The reference to “Platonic metaphysics” here is not accidental. Bellow has explored in previous novels the idea (given brilliant form in Dicken's fiction) that people might live on in the influence of their attachments and kindnesses: Henderson, for example, flees the Wariri with the lion cub supposed to contain the soul of dead king Dahfu. In Ravelstein, the central motif—one that is a little too hard to miss—is the metaphor from Plato's Symposium, of halved hermaphrodite souls (“So that generation after generation we seek the missing half, longing to be whole again”). Bellow fills the novel with doubles and double acts: the gay Ravelstein and the twice-married Chick, vaudeville comedians, two African-American Michaels (Jackson and Jordan), even Chick's first wife, Vela, checking herself obsessively in the mirror, like Anna Coblin in The Adventures of Augie March. Although he never quite gets round to proving “Our almost-instinct almost true: / What will survive of us is love”, Bellow sets isolation and separation alongside oases of solidarity so often that the inference is hard to avoid. There are glimpses in Ravelstein of the great novel on age, death and friendship it could have been, but—and this is almost unprecedented in Bellow's writing—it is hard to get as interested in Ravelstein and Chick as the author would like us to be. The structure is all in place, yet never quite coheres in practice to sustain Bellow's meditations.
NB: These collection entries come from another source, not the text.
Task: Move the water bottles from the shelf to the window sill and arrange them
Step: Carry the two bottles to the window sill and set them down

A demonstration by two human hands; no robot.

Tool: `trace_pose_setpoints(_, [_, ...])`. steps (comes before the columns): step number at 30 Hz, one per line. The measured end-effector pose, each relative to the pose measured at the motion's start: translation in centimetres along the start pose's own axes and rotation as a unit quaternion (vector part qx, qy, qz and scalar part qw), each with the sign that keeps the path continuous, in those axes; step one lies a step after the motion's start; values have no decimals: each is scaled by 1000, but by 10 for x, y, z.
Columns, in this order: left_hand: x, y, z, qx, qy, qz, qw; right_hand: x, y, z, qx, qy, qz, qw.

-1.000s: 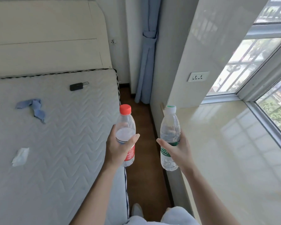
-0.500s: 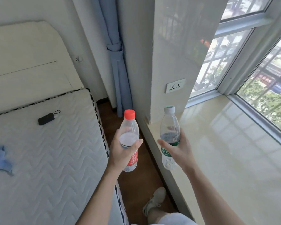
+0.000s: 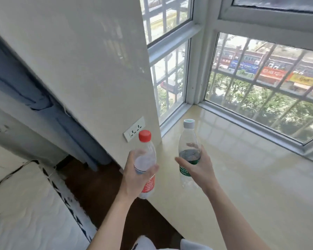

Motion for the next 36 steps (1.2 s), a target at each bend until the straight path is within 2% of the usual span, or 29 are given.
trace_pose_setpoints(15, [-110,-97,-4,12,8,-193,981,92,-6,30,-60,-27,212,975])
trace_pose_setpoints(24, [-120,-152,-55,50,-8,-257,965,65,-18,67,-107,-33,249,962])
trace_pose_setpoints(31, [-153,-179,-130,68,-13,-299,952,40,-58,138,-147,10,248,957])
trace_pose_setpoints(36, [-175,-202,-191,93,-19,-279,956,32,-83,205,-160,31,247,955])
Point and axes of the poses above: each hand's wrist, its own y-axis away from the middle knuckle, its own x-axis out of the back of the hand, z = x × y, the point moved 5 cm from there along -y, towards the middle knuckle, and after that the axes turned 3 degrees about z, right-handed, at the moved point
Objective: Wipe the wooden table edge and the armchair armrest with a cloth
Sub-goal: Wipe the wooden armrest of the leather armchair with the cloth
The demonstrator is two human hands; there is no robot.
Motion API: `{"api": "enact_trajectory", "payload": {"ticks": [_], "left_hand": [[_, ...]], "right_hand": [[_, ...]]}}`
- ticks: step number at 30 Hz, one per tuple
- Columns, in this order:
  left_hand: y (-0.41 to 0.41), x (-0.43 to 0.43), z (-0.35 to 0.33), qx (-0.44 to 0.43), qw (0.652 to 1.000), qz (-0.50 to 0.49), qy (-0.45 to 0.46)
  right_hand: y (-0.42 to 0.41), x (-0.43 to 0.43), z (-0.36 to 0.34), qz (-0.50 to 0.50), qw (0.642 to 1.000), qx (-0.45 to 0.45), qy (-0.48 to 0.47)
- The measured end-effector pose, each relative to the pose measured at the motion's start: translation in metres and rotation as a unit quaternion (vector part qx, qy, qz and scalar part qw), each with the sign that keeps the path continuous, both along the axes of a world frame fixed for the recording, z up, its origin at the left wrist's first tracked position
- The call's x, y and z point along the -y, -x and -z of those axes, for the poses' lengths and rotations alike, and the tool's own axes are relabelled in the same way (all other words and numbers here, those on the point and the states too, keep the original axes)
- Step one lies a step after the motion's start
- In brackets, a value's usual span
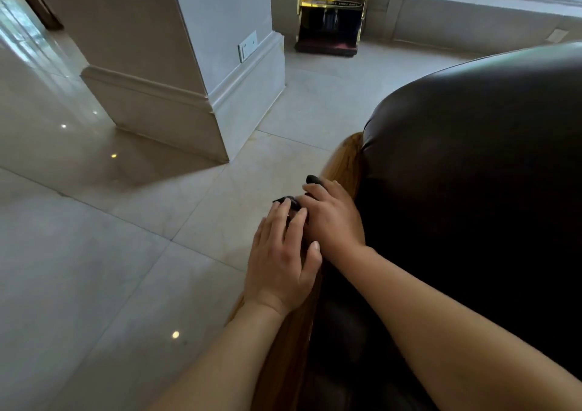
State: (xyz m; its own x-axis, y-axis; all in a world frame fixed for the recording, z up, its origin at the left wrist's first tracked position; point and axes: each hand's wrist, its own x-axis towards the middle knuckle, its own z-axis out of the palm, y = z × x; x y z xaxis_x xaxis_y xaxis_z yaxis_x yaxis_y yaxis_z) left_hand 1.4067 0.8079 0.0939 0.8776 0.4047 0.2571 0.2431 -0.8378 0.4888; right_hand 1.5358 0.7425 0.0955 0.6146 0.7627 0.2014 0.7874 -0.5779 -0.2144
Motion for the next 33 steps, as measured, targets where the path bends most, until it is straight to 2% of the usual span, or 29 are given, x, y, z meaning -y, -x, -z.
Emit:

Ravelstein is a chamber piece, and it would be unreasonable to expect all Bellow's novels to be as rangy, wise and heartbreaking as Augie March; nevertheless. Bellow has exacting standards. Ravelstein's belief that “all the great texts had esoteric significance” echoes Bellow's own assertion, from 1990, that one should “take certain masterpieces into yourself as if they were communion wafers”, and it is those standards which the new novel fails to satisfy. Similarly, Chick says of the distinctive quality of his friend's life: “It's no small matter to become rich and famous by saying exactly what you think—to say it in your own words, without compromise.” Not unlike Bellow's own achievement—but it is an achievement which has, unfortunately, found its best expression elsewhere.